**WORK ORDER:** Once you find the line with "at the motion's" in the entries below, return exactly every line from it through the line with "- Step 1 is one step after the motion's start".

**DATA LISTING:**
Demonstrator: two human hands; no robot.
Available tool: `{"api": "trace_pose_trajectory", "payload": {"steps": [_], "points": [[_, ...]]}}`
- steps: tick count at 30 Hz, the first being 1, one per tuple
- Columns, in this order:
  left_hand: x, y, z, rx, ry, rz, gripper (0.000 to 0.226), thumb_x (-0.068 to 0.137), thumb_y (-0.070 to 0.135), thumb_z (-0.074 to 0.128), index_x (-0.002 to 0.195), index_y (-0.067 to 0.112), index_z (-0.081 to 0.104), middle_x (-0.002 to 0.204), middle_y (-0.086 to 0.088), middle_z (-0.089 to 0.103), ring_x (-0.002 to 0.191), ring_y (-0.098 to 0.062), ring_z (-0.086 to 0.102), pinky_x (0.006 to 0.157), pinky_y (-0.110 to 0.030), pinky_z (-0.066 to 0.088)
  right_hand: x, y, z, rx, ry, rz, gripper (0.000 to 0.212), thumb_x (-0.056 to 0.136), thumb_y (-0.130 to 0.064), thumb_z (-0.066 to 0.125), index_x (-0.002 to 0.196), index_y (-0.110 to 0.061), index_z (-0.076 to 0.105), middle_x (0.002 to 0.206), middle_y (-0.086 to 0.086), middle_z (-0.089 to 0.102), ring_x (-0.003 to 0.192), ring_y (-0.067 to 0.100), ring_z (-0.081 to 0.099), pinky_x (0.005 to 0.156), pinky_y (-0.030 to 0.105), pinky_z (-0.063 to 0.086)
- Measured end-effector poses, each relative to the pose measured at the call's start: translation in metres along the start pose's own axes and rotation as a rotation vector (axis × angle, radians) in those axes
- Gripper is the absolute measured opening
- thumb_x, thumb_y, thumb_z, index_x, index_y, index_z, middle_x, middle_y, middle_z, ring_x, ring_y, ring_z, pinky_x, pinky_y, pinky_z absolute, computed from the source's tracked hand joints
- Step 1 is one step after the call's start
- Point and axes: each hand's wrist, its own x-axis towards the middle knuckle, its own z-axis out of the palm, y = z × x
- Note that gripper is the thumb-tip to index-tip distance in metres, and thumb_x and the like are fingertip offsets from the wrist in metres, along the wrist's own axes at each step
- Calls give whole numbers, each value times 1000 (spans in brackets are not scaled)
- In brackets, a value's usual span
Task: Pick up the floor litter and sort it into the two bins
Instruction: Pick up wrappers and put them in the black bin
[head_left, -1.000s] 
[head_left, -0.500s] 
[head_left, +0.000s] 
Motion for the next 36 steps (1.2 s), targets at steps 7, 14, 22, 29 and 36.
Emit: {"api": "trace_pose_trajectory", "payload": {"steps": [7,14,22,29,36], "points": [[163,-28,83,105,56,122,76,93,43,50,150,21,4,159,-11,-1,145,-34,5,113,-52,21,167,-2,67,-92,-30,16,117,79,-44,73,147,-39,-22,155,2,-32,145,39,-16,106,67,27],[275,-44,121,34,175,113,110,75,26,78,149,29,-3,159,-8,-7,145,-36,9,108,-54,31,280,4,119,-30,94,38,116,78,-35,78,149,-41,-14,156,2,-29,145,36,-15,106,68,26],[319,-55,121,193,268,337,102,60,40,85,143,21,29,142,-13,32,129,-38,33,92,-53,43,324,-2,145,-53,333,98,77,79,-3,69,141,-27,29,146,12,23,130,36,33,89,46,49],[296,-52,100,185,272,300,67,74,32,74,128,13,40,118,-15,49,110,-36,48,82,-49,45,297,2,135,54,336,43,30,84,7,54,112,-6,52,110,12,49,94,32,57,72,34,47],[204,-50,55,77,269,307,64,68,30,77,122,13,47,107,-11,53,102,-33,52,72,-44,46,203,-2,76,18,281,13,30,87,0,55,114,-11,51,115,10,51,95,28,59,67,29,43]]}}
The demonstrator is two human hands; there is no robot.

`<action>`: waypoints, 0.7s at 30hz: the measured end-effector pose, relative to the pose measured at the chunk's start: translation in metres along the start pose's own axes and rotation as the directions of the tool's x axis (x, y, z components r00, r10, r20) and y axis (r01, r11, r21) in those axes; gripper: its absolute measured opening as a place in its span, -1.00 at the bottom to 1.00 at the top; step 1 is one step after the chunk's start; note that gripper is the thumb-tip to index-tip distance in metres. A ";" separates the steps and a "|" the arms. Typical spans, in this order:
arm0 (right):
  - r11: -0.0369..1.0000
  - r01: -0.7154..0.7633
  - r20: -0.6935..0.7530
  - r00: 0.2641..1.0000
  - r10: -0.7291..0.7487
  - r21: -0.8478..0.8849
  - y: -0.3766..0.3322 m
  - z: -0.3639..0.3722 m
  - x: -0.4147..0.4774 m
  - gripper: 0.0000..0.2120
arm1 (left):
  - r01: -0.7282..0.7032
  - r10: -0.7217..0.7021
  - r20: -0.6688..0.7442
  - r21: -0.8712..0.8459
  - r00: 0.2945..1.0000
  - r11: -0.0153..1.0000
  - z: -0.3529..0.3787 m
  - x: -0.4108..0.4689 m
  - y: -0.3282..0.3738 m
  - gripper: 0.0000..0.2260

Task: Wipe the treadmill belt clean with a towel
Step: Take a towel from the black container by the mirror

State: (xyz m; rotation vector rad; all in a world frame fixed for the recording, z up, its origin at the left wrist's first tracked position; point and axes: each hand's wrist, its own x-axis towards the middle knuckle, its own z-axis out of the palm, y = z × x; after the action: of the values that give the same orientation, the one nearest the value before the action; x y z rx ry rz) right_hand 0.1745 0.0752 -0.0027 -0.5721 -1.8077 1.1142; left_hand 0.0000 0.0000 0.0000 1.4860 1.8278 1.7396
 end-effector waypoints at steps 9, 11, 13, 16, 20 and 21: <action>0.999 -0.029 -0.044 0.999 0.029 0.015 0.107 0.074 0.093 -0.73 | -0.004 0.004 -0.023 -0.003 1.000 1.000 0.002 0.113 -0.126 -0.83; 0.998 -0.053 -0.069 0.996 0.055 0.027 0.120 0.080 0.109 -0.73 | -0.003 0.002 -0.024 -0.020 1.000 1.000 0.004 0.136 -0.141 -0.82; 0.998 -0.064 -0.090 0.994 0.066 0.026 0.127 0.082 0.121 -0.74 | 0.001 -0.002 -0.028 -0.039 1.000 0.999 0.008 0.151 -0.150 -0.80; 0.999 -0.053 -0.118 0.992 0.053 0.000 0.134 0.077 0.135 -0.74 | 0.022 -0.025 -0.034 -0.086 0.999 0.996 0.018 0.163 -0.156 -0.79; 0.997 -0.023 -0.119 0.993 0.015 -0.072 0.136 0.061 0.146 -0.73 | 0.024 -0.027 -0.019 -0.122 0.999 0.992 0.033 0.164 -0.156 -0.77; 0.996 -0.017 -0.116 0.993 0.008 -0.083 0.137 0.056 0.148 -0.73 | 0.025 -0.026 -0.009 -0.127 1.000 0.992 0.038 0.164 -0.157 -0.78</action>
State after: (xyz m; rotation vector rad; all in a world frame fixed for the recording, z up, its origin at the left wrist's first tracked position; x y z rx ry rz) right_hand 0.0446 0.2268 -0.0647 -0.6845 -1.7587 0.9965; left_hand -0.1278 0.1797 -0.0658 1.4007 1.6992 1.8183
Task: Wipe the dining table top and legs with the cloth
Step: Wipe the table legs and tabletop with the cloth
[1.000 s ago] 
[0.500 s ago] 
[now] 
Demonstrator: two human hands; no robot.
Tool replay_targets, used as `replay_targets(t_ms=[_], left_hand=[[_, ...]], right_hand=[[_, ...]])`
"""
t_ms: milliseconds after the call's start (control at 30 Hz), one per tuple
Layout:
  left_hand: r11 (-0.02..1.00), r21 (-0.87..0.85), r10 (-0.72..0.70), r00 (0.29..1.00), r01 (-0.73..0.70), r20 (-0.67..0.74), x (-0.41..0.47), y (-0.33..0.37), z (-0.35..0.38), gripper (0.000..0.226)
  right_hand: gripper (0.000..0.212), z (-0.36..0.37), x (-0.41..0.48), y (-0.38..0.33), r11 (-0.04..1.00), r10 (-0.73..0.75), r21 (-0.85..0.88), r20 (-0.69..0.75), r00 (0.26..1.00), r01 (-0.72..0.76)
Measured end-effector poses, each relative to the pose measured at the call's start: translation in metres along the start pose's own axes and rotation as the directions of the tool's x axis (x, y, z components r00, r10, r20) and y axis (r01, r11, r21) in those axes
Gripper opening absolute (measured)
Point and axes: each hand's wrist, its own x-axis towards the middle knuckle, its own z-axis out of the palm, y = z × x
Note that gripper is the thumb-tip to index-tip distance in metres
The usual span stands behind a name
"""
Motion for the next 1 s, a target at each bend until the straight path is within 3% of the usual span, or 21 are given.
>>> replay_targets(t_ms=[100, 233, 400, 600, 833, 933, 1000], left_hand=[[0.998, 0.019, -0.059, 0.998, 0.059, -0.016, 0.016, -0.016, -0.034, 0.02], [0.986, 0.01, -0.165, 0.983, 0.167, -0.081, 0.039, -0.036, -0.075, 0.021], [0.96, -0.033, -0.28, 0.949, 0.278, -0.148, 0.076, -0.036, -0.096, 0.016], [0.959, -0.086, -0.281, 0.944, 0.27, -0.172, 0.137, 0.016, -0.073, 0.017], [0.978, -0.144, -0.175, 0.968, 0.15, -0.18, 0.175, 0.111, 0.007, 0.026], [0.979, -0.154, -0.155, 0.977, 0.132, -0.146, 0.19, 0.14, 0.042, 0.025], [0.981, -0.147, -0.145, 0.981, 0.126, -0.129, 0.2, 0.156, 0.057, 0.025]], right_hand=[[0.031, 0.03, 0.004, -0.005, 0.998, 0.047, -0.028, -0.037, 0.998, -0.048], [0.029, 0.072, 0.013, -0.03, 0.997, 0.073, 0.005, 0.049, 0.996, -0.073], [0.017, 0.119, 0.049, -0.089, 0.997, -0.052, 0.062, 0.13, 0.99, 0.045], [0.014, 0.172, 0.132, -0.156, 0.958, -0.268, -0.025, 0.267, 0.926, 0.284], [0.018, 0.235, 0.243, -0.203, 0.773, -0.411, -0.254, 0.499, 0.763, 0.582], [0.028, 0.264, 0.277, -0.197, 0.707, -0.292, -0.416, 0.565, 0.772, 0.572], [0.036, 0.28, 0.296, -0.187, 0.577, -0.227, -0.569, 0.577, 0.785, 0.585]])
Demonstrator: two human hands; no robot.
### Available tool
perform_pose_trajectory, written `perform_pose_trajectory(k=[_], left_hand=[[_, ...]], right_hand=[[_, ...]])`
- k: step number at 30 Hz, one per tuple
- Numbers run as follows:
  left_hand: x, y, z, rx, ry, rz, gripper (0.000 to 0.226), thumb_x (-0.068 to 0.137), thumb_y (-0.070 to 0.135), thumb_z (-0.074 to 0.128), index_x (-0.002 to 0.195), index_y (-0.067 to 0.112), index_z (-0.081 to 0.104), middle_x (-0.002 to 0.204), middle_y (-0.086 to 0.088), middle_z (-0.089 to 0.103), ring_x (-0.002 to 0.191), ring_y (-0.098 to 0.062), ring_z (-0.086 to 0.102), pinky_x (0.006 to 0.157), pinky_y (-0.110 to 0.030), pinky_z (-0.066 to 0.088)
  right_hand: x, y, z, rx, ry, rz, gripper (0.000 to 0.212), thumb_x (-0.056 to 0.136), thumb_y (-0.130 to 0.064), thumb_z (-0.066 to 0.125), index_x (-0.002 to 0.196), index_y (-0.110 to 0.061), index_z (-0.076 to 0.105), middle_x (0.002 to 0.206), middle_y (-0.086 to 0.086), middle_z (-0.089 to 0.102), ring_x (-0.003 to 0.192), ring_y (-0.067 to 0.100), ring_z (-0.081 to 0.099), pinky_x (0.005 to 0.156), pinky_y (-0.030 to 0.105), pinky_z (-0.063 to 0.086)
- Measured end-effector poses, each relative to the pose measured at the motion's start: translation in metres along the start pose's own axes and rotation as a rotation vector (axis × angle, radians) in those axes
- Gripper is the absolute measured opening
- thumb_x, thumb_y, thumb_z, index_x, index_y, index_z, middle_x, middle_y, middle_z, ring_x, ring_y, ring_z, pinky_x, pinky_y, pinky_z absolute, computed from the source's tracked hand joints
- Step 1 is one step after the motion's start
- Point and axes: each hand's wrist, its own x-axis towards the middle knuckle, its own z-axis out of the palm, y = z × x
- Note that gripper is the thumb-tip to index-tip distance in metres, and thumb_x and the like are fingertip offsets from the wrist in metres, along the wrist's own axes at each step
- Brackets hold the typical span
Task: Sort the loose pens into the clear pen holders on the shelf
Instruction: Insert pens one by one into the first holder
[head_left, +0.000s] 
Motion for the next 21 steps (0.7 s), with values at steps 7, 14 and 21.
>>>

**RESPONSE FOR THIS EXERCISE:**
- Measured end-effector poses, each relative to the pose measured at the motion's start: translation in metres along the start pose's own axes and rotation as a rotation vector (axis × angle, radians) in those axes
- Gripper is the absolute measured opening
- thumb_x, thumb_y, thumb_z, index_x, index_y, index_z, middle_x, middle_y, middle_z, ring_x, ring_y, ring_z, pinky_x, pinky_y, pinky_z absolute, computed from the source's tracked hand joints
- Step 1 is one step after the motion's start

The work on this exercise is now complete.